● Exercise details: An exact reprint of the data below is required, line for line.

● Data:
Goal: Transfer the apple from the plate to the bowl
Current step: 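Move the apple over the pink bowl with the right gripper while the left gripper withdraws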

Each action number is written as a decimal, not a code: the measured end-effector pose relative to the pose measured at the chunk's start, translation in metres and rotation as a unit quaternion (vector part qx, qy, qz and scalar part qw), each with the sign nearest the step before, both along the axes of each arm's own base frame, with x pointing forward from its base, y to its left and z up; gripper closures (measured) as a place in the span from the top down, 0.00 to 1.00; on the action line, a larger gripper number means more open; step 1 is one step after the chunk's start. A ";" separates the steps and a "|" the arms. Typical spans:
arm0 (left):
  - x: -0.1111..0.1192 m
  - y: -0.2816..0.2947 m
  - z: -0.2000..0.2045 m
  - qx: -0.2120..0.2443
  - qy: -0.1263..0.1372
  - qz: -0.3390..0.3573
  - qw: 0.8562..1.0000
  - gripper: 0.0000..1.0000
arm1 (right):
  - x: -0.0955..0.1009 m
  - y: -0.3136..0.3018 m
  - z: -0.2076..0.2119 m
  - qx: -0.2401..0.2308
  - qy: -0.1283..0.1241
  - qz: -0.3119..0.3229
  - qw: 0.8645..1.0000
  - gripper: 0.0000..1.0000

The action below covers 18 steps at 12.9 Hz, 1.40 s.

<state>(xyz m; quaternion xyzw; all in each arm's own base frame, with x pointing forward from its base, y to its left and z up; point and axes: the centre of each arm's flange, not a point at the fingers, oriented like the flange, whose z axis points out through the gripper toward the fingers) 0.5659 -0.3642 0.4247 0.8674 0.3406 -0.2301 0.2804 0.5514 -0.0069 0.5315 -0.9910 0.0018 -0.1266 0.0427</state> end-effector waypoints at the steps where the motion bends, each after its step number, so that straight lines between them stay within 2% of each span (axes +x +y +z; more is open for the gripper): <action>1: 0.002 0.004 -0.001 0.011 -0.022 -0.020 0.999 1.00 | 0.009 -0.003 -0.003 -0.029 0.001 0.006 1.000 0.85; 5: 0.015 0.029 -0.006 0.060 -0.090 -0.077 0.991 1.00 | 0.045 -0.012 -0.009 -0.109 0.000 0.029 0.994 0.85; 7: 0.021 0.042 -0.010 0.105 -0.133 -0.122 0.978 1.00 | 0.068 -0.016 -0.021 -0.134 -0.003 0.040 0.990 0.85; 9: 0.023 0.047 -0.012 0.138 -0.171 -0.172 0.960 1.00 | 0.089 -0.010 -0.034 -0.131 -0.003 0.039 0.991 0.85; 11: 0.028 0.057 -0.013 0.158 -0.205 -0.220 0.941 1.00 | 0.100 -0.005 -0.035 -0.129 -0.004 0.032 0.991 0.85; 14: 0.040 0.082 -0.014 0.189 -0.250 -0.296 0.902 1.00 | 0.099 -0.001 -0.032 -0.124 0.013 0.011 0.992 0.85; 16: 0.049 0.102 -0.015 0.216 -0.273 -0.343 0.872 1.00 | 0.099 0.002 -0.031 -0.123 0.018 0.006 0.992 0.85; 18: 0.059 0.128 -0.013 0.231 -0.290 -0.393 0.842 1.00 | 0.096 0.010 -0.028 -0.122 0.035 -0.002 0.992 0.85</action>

● Reply to the task:
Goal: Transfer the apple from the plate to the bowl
Current step: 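Move the apple over the pink bowl with the right gripper while the left gripper withdraws
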
Each action number is written as a decimal, not a code: the measured end-effector pose relative to the pose measured at the chunk's start, translation in metres and rotation as a unit quaternion (vector part qx, qy, qz and scalar part qw), each with the sign nearest the step before, both along the axes of each arm's own base frame, with x pointing forward from its base, y to its left and z up; gripper closures (measured) as a place in the span from the top down, 0.00 to 1.00; on the action line, a larger gripper number means more open; step 1 is one step after the chunk's start. A ";" separates the steps and a "|" the arms. Typical spans:
arm0 (left):
  - x: -0.1111..0.1192 m
  - y: -0.2816..0.2947 m
  - z: -0.2000..0.2045 m
  - qx: -0.2120..0.2443
  - qy: -0.1263..0.1372
  - qz: -0.3390..0.3573
  - qw: 0.8562..1.0000
  - gripper: 0.0000..1.0000
arm1 (right):
  - x: -0.0955..0.1009 m
  - y: -0.3136..0.3018 m
  - z: -0.2076..0.2119 m
  - qx: -0.2401..0.2308
  - qy: -0.1283..0.1241
  - qz: -0.3119..0.3229
  - qw: 0.8645..1.0000
  - gripper: 0.0000..1.0000

The action below covers 18 steps at 12.9 Hz, 1.40 s.

<state>(xyz m; quaternion xyzw; all in each arm's own base frame, with x pointing forward from its base, y to its left and z up; point and axes: the centre of each arm's flange, not a point at the fingers, oriented like the flange, whose z axis points out through the gripper toward the fingers) 0.5659 -0.3642 0.4247 0.8674 0.3406 -0.2301 0.2804 0.5514 -0.0069 0.5315 -0.9910 0.0018 -0.1266 0.0427</state> end-effector waypoints at the steps where the motion bends, each after its step number, so that straight lines between them stay within 2% of each span (axes +x +y +z; more is open for the gripper): <action>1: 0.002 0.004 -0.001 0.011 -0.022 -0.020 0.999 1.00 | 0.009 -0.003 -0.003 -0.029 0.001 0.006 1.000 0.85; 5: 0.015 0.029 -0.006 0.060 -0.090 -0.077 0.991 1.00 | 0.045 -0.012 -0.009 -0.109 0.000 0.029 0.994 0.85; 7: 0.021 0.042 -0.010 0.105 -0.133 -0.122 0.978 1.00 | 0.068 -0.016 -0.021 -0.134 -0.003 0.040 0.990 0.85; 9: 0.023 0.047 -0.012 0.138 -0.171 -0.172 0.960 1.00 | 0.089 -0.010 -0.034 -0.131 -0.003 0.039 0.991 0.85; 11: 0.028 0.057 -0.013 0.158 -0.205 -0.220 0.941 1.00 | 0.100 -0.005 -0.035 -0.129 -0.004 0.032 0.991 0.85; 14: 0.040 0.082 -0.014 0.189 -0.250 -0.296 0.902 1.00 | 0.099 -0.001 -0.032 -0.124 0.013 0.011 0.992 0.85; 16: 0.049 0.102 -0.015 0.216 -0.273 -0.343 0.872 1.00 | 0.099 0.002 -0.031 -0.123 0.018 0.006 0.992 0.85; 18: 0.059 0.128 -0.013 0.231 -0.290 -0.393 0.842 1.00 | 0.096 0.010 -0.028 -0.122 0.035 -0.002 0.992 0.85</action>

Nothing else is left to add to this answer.